Un semblant de trace débute en rive droite, elle monte en serpentant entre les cactus et les épineux. Bordel, nous sommes en short ! Tiens, un cairn, nous sommes sur le bon cheminement même s'il s'escarpe de plus en plus. Le ciel est bleu, le soleil est au zénith, la chaleur se fait de plus en plus étouffante. Un autre cairn est repéré juste avant d'atteindre la première bosse. Nous avons rapidement pris de l'altitude mais nous n'avons pratiquement pas avancé. Nous poursuivons en effectuant des traversées ascendantes, au gré des cairns qui se font de plus en plus rares.

Nous continuons à grimper en adoptant la méthode du début : les premiers parvenus à la halte (à l'ombre de préférence), attendent les suivants. Pendant que ces derniers récupèrent un tantinet, nous repartons pour repérer la suite de ''l'itinéraire''. Putain, on n'aperçoit plus de cairns ! Loin d'être perdus, nous sommes pourtant bien paumés? Je propose de traverser le long d'une barre rocheuse mais on me répond que c'est bien trop risqué. Nous poursuivons donc notre ascension. Arrivés à l'ombre d'un étroit surplomb, une petite mise au point s'impose car certains d'entre-nous ne sont plus très frais. Il faut bien le reconnaître, l'escapade n'est pas de tout repos.

Maintenant nous n'avons plus rien à boire ni à grignoter, mais qu'importe, Philou à une idée géniale, les cactus ! Il n'y a que cela tout autour de nous et leur fruits seraient comestibles. Effectivement, c'est bon et tonique, mais aussi très épineux. On s'en prend plein la g?, sur la langue et dans le palais!

C'est plein d'épines de cactacées que le groupe bien malgré lui, s'obstine à poursuivre vers le haut. A présent, il faut littéralement se frayer un passage entre la végétation urticante. J'en ai marre ! Je décide d'emprunter un couloir abrupt et bien marqué qui dégringole vers le bas. A l'évidence, il n'inspire que moi, mais c'est à coup sûr la solution la plus directe. Je préviens mes compagnons qui sont maintenant approximativement à 150m plus haut, que c'est ''la merde la plus totale''. Je n'ai vraiment pas envie de remonter. Je continue seul sous mon entière responsabilité...
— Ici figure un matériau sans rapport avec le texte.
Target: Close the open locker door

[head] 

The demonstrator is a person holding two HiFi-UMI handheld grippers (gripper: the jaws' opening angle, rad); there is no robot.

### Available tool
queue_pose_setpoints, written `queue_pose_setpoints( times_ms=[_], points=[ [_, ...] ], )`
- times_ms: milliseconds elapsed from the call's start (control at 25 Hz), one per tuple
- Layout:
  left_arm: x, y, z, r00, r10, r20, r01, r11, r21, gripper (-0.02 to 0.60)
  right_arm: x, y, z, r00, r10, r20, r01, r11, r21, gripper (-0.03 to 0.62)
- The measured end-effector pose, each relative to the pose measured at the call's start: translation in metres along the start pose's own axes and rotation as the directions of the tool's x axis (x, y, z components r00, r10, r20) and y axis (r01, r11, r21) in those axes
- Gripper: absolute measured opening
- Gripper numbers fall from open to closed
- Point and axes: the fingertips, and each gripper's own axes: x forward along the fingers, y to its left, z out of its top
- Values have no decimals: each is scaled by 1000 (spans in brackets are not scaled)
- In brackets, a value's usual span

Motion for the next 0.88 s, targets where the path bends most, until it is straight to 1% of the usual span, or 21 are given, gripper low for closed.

La descente est raide et scabreuse. Elle me laisse les genoux en compote mais quelle joie, je prends pied sur une sente balisée de cairns qui me conduira, non sans détours, aux voitures. Derrière moi, j'aperçois mes équipiers qui se découpent sur l'arête sommitale. Je hurle pour leur signaler que tout va bien.
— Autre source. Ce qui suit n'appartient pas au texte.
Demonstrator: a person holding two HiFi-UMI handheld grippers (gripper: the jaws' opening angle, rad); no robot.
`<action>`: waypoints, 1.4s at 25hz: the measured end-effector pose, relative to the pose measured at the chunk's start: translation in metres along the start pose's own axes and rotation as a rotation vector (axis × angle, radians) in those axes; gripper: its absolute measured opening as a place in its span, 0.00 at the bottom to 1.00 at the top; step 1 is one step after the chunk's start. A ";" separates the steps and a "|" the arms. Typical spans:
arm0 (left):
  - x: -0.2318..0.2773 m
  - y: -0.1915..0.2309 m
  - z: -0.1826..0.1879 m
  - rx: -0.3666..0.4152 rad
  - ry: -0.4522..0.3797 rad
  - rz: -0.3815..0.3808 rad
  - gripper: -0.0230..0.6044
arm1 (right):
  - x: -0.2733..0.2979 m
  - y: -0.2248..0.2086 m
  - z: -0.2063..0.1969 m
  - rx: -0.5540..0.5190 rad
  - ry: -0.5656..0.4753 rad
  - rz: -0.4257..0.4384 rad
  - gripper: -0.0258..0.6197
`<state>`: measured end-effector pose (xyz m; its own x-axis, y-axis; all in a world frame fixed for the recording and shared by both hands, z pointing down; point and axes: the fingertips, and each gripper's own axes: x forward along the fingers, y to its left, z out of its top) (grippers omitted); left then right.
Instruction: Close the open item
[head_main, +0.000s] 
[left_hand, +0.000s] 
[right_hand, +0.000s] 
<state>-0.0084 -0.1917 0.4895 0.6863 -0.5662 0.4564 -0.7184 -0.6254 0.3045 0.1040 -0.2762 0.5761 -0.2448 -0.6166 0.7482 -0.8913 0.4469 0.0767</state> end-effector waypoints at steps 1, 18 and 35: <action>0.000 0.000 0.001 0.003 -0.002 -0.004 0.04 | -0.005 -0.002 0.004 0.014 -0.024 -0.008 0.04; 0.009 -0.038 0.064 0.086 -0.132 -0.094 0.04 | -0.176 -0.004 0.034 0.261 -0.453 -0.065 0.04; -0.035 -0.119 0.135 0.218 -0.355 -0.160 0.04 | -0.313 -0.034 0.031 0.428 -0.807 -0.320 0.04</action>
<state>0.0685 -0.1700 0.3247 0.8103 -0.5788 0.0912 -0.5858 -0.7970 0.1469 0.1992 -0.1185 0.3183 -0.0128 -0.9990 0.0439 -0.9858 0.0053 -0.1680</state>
J'attends déjà depuis un bon bout de temps. La nuit tombe, comme la température. Brrr, il fait plutôt frisquet sans bouger. Je commence à m'inquiéter sur le sort de mes compagnons, surtout que l'un d'entre eux souffre de diabète. Je hurle et donne des coups de sifflets stridents qui résonnent dans la nuit, mais les appels restent sans réponse. Je continue à intervalles réguliers quand tout à coup, j'entends une voix et aperçois la lueur d'une frontale. C'est Philou ! Il m'annonce que Xavier et Vincent le suivent et que le reste du groupe épuisé se repose dans un abri troglodytique.

Philou et moi restons sur place (honneur aux plus vieux) tandis que Vincent et Xavier partent à la recherche de boissons et de victuailles. Dans la foulée, ils remontent vers le bivouac improvisé avec l'approvisionnement tant attendu. C'est seulement vers 2h30 du matin que l'ensemble du groupe rejoint l'hôtel.

En résumé, Los Carrizales est une des plus belles classiques de l'île mais l'idéal serait de louer un bateau pour un retour moins fastidieux? La majorité des canyons, pour le moins ceux du Sud, sont taris et le resteront probablement ''ad vitam aeternam''. Ici, comme un peu partout dans le monde, l'eau est vitale et devient une denrée rare. Les autochtones ont tout canalisé, ru, résurgence et source sont récoltés par des petits aqueducs et des tuyaux. De toute façon, ce n'est pas l'eau qui coule dans ces rigoles qui pourrait encore alimenter et engendrer des canyons dignes de ce nom ; ''Terre, ton eau faut le camp''.